┌────────

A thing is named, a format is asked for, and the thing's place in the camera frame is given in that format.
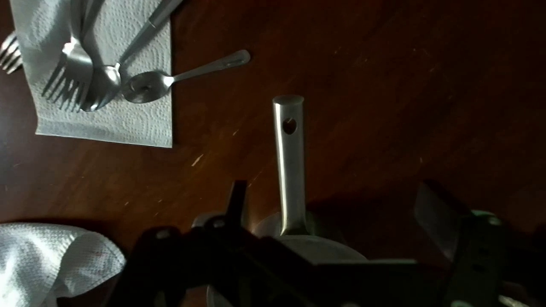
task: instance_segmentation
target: white towel
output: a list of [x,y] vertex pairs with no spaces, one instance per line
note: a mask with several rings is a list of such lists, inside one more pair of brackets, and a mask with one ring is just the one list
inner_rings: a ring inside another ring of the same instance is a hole
[[[84,42],[96,45],[98,59],[103,64],[115,64],[158,3],[103,0]],[[96,113],[66,113],[57,105],[45,103],[40,91],[66,42],[67,0],[9,0],[9,4],[37,113],[35,136],[172,149],[170,95],[149,105],[129,105],[115,100]],[[127,67],[131,76],[148,71],[170,72],[168,23]]]
[[0,306],[55,307],[57,298],[81,296],[115,277],[120,252],[76,228],[0,226]]

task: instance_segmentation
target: white napkin
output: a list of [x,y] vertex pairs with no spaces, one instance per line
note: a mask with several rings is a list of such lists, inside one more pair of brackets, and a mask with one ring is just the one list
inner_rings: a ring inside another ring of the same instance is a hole
[[0,306],[55,307],[57,298],[81,296],[115,277],[120,252],[76,228],[0,226]]
[[[66,42],[67,0],[9,0],[23,71],[37,112],[35,136],[84,139],[172,149],[172,98],[151,105],[112,101],[95,113],[66,113],[40,98],[59,50]],[[127,43],[160,0],[103,0],[84,42],[96,45],[102,64],[115,64]],[[149,42],[127,72],[165,71],[170,74],[170,26]]]

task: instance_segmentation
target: dark wood surface
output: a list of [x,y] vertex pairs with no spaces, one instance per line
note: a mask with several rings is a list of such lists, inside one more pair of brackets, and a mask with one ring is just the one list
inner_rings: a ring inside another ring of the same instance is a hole
[[[11,30],[0,4],[1,35]],[[185,231],[247,180],[274,209],[270,100],[301,95],[308,209],[369,258],[438,253],[410,217],[433,180],[523,231],[546,221],[546,4],[192,0],[173,18],[182,72],[238,49],[252,66],[175,86],[175,149],[33,137],[21,72],[0,74],[0,217],[57,221],[129,250]]]

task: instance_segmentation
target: napkin
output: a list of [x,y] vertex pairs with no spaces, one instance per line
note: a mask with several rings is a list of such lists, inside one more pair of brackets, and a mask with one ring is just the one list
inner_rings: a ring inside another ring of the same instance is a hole
[[[103,0],[84,37],[93,64],[115,64],[160,0]],[[32,93],[35,136],[172,149],[172,98],[149,105],[115,100],[95,113],[66,113],[40,98],[67,38],[67,0],[9,0],[25,78]],[[127,74],[170,74],[170,26],[134,57]]]
[[115,277],[120,252],[76,228],[0,226],[0,306],[55,307],[57,298],[81,296]]

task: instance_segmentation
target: black object
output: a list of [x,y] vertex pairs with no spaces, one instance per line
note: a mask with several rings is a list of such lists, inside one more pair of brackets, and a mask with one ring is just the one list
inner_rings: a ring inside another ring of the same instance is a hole
[[504,282],[535,299],[543,294],[543,250],[494,216],[474,216],[460,205],[451,211],[427,187],[419,188],[416,217],[453,262],[443,281],[416,263],[313,267],[240,226],[243,192],[245,183],[236,182],[226,216],[204,228],[187,234],[172,228],[144,233],[108,306],[178,307],[185,291],[201,286],[211,286],[235,307],[492,307],[499,306]]

└────────

With "target" as the word to match, copy each line of the records that has it.

- TASK RESULT -
target: white towel
target: white napkin
target: dark wood surface
target: napkin
target: black object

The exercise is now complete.